第十二話 熊強襲 後編
取り急ぎ投稿
俺とモイモイは宴会の場に戻り、リンドウに事の次第を伝えた。
「胸にナイフを突き立てたから出血はしてるはずなんだ。でも、刃が骨で止まった感触がした」
「このまま追撃するので御座るか?」
「いや、痕跡探しは夜明けから始めようと思う。今夜は戸締りを厳重にするよう、郷の皆に伝えたほうがいいだろうな」
ラハヤたちも頷き、何かを見つけたラハヤが俺の背中を軽く叩いた。
「ねえ、ねえ、お兄さん。背中ががっつり破けてるよ。爪痕状に」
「あれ? まじか」
手探りで皮鎧を確かめると、三本線状に破れていた。モイモイを後ろに投げた時に、引っ掛かれていたのかもしれない。痛みはなかったから掠ったのだろう。
だが、十六万のスコープと一緒に皮鎧もお釈迦になってしまった。無性に腹が立つ。
「志道殿、替えの服が御座います故、こちらへどうぞ」
「すみません、どうも……」
俺はリンドウに頭を下げた。
「私たちも自室に戻って準備してくる。早朝になったらシドーを起こしに行く」
「変な起こし方はやめろよ?」
「分かっているとも」
俺はリンドウに連れられ、綺麗に整頓された部屋に案内された。
「では、お脱ぎください。志道殿」
「お、おう」
破れた皮鎧を脱ぎ、同じく破れた白いシャツを脱いだ。
彼女は箪笥からカーキ色の着物を取り出して俺に着せた。それを尻端折にし、動きやすく丈を上げる。黒いズボンの上に、尻端折りにしたカーキ色着物。和洋折衷な風体となった。
「ぴったりで御座いますね」
「本当にいいのか? こんな上等な服をもらって」
しかも、これはリンドウの兄のものだろう。何だか悪い気がするな。
「兄上もきっとお喜びになられるはずで御座る。志道殿、どうか着てやってください」
「そうか。ありがたく着させてもらうよ。大事にする」
狐面に隠れたリンドウの顔は、どこか笑っている気がした。
そして、次の日の早朝。
鬼人族の猟師たちと一緒に、手分けして熊の痕跡探しをすることになった。
血の痕という明確な痕跡がある。なので猟師たちは四人一班の、それが三個班の一二人で探している。
俺たちはいつも通りのメンバーで山に入っていた。
音を立てずに目を凝らして探す。足跡や糞、爪研ぎ痕、今回に限り血痕。これらが俺たちが見つけるべき痕跡だ。時には悪路を進み、山深く入る。
「お兄さん、目の前の小川の先に痕跡がある」
ラハヤの指さす方向を双眼鏡で覗く。見えた木の幹に爪研ぎ痕があり、近くに足跡があった。
小川を渡り、足跡を見る。おそらく前足だろう。幅は二四センチほど。これから考えるに、この熊は体長二四〇センチ、体重は三〇〇キロと推定できる。
「……でかいな」
「昨日の熊でしょうか?」
周りに血痕らしきものはない。違う熊か、足跡が古いかだ。
「シドー、誰か来るぞ」
木々の上を音も立てずに飛ぶ影が見えた。
その影が俺の目の前で跪く。リンドウだ。
「件の人食い熊の痕跡を猟師たちが見つけました。

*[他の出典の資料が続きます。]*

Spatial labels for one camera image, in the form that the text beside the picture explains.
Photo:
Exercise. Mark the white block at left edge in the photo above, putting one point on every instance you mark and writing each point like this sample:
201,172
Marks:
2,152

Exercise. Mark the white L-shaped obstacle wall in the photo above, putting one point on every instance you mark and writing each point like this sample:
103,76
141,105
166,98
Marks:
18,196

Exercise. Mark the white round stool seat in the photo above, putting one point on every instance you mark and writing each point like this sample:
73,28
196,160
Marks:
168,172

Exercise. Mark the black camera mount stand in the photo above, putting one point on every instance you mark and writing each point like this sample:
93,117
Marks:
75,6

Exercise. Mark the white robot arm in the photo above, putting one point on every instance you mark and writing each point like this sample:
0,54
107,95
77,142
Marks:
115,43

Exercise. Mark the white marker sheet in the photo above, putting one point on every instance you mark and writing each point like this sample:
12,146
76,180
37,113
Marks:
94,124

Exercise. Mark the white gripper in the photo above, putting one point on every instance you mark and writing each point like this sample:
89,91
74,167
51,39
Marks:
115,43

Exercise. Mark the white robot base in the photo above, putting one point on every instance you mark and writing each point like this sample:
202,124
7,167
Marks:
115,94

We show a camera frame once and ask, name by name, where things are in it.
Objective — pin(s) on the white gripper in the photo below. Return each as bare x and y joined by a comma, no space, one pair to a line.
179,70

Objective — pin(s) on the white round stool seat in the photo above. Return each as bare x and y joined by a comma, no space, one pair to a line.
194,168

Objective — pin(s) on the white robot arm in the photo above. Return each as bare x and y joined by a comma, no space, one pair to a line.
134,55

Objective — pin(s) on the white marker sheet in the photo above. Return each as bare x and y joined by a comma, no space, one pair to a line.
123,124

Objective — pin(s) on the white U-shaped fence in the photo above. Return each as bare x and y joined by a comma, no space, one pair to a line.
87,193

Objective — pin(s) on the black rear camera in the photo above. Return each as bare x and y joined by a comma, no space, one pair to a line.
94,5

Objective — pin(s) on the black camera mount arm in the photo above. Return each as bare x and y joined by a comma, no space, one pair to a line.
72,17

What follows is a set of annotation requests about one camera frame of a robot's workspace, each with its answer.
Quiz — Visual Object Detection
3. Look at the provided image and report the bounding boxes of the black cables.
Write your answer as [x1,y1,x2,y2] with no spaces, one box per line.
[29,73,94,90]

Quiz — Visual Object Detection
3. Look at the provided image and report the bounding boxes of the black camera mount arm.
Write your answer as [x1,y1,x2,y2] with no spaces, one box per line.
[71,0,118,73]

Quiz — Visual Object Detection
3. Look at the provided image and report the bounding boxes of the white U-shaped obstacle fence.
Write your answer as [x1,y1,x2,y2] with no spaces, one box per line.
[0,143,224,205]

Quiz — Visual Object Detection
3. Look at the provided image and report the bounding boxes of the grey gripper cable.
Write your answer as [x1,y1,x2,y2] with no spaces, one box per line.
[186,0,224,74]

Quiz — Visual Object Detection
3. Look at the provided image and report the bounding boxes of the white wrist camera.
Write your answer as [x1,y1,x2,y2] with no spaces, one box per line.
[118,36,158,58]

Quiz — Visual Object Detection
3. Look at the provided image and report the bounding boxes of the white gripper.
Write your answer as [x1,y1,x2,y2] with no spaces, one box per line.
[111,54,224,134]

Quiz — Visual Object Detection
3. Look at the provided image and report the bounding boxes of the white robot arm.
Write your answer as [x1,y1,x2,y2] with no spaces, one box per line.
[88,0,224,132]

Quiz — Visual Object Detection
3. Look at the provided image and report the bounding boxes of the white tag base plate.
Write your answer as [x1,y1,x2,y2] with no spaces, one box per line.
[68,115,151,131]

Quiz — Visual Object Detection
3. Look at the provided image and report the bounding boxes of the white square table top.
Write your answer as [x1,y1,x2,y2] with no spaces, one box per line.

こちらで御座る」
どうやらこちらは空振りで向こうが正解を引き当てたようだ。
俺たちはリンドウの後ろに続く。ほどなくして鬼人族の猟師たちと合流した。
鬼人族の猟師たちは和装で、獲物は熊槍や弓だ。一人の猟師が俺に話し掛ける。
「ここに足跡と血痕がある。奴はこの先だ」
先ほど見つけた足跡と同じ幅の長さだった。足跡と足跡の中央には、等間隔に点々と血痕が地面に付着している。それほど出血をしている訳ではないらしい。
「良し、進もう」
俺は猟銃を握りしめた。
スコープなしでどこまでやれるかは、正直なところ分からない。十メートル以内まで接近して無理やり狙うしかないだろう。いざとなれば、全員で囲んで仕留めればいい。
俺たちは更に進む。三人の猟師たちが大木の洞を囲っていた。
ボルトを操作しチャンバーを開ける。同時に開いた排莢口から実包を二発弾倉に込め、一発は薬室に装填した。ボルトを前に押し、ガチッと下に倒す。
俺たちが大木の洞に接近すると、突然熊が飛び出した。